» Task to complete
Pictures aside, repeat all the entries below exactly as they appear.
Segment Start: Input material
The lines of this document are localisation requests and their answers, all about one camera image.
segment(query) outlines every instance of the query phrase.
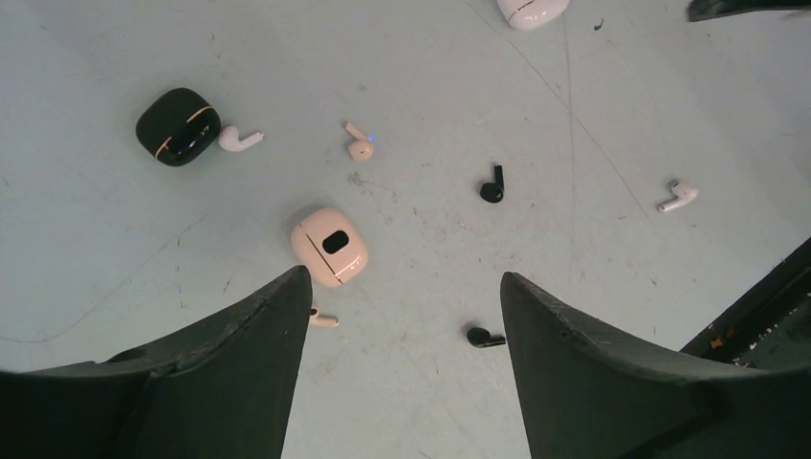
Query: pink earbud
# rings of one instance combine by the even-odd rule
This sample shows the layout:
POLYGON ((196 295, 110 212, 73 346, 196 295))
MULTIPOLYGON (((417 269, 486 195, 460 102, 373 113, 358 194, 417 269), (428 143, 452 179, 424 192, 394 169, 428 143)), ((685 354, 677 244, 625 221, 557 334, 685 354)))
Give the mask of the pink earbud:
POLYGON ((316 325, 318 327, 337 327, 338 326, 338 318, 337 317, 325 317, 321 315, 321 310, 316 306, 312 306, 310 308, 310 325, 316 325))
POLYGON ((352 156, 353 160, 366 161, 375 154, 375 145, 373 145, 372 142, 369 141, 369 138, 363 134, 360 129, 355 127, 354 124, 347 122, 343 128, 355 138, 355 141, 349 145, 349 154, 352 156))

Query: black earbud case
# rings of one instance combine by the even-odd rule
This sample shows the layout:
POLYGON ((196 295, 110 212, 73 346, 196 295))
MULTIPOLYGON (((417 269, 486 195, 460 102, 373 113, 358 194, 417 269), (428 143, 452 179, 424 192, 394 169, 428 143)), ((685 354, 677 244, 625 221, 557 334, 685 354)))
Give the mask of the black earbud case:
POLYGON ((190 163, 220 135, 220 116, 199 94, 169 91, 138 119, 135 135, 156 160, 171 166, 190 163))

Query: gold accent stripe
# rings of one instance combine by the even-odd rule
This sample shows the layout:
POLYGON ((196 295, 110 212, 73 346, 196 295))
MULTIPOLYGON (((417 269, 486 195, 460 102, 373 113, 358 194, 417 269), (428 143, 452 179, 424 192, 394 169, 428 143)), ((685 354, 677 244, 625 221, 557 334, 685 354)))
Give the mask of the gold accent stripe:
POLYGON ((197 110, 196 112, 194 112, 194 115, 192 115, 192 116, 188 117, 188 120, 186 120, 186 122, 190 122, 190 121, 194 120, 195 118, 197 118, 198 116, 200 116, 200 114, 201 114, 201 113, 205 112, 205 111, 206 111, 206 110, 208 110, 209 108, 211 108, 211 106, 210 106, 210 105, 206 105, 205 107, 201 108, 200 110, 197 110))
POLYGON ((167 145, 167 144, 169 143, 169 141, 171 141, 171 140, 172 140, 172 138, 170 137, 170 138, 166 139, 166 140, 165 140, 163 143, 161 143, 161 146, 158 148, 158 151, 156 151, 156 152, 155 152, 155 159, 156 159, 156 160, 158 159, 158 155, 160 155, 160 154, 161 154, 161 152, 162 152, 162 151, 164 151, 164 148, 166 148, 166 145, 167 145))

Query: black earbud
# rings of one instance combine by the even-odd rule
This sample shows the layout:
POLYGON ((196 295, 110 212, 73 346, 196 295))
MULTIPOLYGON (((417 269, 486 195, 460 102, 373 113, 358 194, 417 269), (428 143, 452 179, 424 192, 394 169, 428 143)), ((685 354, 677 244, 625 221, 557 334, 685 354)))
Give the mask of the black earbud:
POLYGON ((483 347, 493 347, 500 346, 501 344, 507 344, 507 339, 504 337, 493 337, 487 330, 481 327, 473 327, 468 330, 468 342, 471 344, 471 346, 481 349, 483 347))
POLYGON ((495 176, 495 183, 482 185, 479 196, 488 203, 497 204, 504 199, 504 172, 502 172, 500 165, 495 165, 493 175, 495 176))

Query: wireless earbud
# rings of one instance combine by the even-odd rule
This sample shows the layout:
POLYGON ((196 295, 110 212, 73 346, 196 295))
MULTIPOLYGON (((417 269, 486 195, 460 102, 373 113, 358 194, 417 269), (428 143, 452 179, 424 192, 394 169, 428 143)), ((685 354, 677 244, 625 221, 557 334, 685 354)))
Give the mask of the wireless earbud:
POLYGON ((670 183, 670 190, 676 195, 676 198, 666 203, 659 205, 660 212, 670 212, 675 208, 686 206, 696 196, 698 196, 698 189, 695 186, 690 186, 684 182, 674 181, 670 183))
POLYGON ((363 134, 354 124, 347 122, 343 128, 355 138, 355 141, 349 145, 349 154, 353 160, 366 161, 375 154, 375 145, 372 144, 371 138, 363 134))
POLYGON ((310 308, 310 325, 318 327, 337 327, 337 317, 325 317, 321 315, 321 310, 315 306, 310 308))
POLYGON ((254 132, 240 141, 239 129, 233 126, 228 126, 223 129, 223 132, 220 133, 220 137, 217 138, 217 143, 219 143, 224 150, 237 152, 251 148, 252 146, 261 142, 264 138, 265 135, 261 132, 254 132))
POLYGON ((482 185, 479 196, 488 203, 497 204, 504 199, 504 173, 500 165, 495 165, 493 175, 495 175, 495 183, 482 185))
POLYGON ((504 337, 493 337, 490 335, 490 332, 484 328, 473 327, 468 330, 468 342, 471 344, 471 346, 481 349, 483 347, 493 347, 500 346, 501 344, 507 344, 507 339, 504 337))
Segment End: Input material
» Answer box
The lines of this document are localisation requests and their answers, all about one camera image.
segment(query) outlines every instance of the query phrase.
Query: pink earbud
# rings of one instance combine by the even-odd rule
This sample shows the layout:
POLYGON ((196 295, 110 212, 73 346, 196 295))
MULTIPOLYGON (((417 269, 486 195, 460 102, 373 113, 358 194, 417 269), (428 143, 452 179, 424 192, 394 169, 428 143)), ((685 354, 677 244, 625 221, 557 334, 685 354)))
Give the mask of the pink earbud:
POLYGON ((316 325, 318 327, 337 327, 338 326, 338 318, 337 317, 325 317, 321 315, 321 310, 316 306, 312 306, 310 308, 310 325, 316 325))
POLYGON ((352 156, 353 160, 366 161, 375 154, 375 145, 373 145, 372 142, 369 141, 369 138, 363 134, 360 129, 355 127, 354 124, 347 122, 343 128, 355 138, 355 141, 349 145, 349 154, 352 156))

Query: black earbud case
# rings of one instance combine by the even-odd rule
This sample shows the layout:
POLYGON ((196 295, 110 212, 73 346, 196 295))
MULTIPOLYGON (((417 269, 486 195, 460 102, 373 113, 358 194, 417 269), (428 143, 452 179, 424 192, 394 169, 428 143)), ((685 354, 677 244, 625 221, 557 334, 685 354)))
Give the mask of the black earbud case:
POLYGON ((190 163, 220 135, 220 116, 199 94, 169 91, 138 119, 135 135, 156 160, 171 166, 190 163))

Query: gold accent stripe
# rings of one instance combine by the even-odd rule
This sample shows the layout:
POLYGON ((196 295, 110 212, 73 346, 196 295))
MULTIPOLYGON (((417 269, 486 195, 460 102, 373 113, 358 194, 417 269), (428 143, 452 179, 424 192, 394 169, 428 143)), ((685 354, 677 244, 625 221, 557 334, 685 354)))
Give the mask of the gold accent stripe:
POLYGON ((197 110, 196 112, 194 112, 194 115, 192 115, 192 116, 188 117, 188 120, 186 120, 186 122, 190 122, 190 121, 194 120, 195 118, 197 118, 198 116, 200 116, 200 114, 201 114, 201 113, 205 112, 205 111, 206 111, 206 110, 208 110, 209 108, 211 108, 211 106, 210 106, 210 105, 206 105, 205 107, 201 108, 200 110, 197 110))
POLYGON ((167 145, 167 144, 169 143, 169 141, 171 141, 171 140, 172 140, 172 138, 170 137, 170 138, 166 139, 166 140, 165 140, 163 143, 161 143, 161 146, 158 148, 158 151, 156 151, 156 152, 155 152, 155 159, 156 159, 156 160, 158 159, 158 155, 160 155, 160 154, 161 154, 161 152, 162 152, 162 151, 164 151, 164 148, 166 148, 166 145, 167 145))

Query: black earbud
# rings of one instance combine by the even-odd rule
This sample shows the layout:
POLYGON ((196 295, 110 212, 73 346, 196 295))
MULTIPOLYGON (((417 269, 486 195, 460 102, 373 113, 358 194, 417 269), (428 143, 452 179, 424 192, 394 169, 428 143)), ((685 354, 677 244, 625 221, 557 334, 685 354)))
Give the mask of the black earbud:
POLYGON ((483 347, 493 347, 500 346, 501 344, 507 344, 507 339, 504 337, 493 337, 487 330, 481 327, 473 327, 468 330, 468 342, 471 344, 471 346, 481 349, 483 347))
POLYGON ((495 176, 495 183, 482 185, 479 196, 488 203, 497 204, 504 199, 504 172, 502 172, 500 165, 495 165, 493 175, 495 176))

Query: wireless earbud
# rings of one instance combine by the even-odd rule
This sample shows the layout:
POLYGON ((196 295, 110 212, 73 346, 196 295))
MULTIPOLYGON (((417 269, 486 195, 460 102, 373 113, 358 194, 417 269), (428 143, 452 179, 424 192, 394 169, 428 143)), ((685 354, 677 244, 625 221, 557 334, 685 354)))
Give the mask of the wireless earbud:
POLYGON ((670 183, 670 190, 676 195, 676 198, 666 203, 659 205, 660 212, 670 212, 675 208, 686 206, 696 196, 698 196, 698 189, 695 186, 690 186, 684 182, 674 181, 670 183))
POLYGON ((363 134, 354 124, 347 122, 343 128, 355 138, 355 141, 349 145, 349 154, 353 160, 366 161, 375 154, 375 145, 372 144, 371 138, 363 134))
POLYGON ((310 308, 310 325, 318 327, 337 327, 337 317, 325 317, 321 315, 321 310, 315 306, 310 308))
POLYGON ((254 132, 240 141, 239 129, 233 126, 228 126, 223 129, 223 132, 220 133, 220 137, 217 138, 217 143, 219 143, 224 150, 237 152, 251 148, 252 146, 261 142, 264 138, 265 135, 261 132, 254 132))
POLYGON ((482 185, 479 196, 488 203, 497 204, 504 199, 504 173, 500 165, 495 165, 493 175, 495 175, 495 183, 482 185))
POLYGON ((504 337, 493 337, 490 335, 490 332, 484 328, 473 327, 468 330, 468 342, 471 344, 471 346, 481 349, 483 347, 493 347, 500 346, 501 344, 507 344, 507 339, 504 337))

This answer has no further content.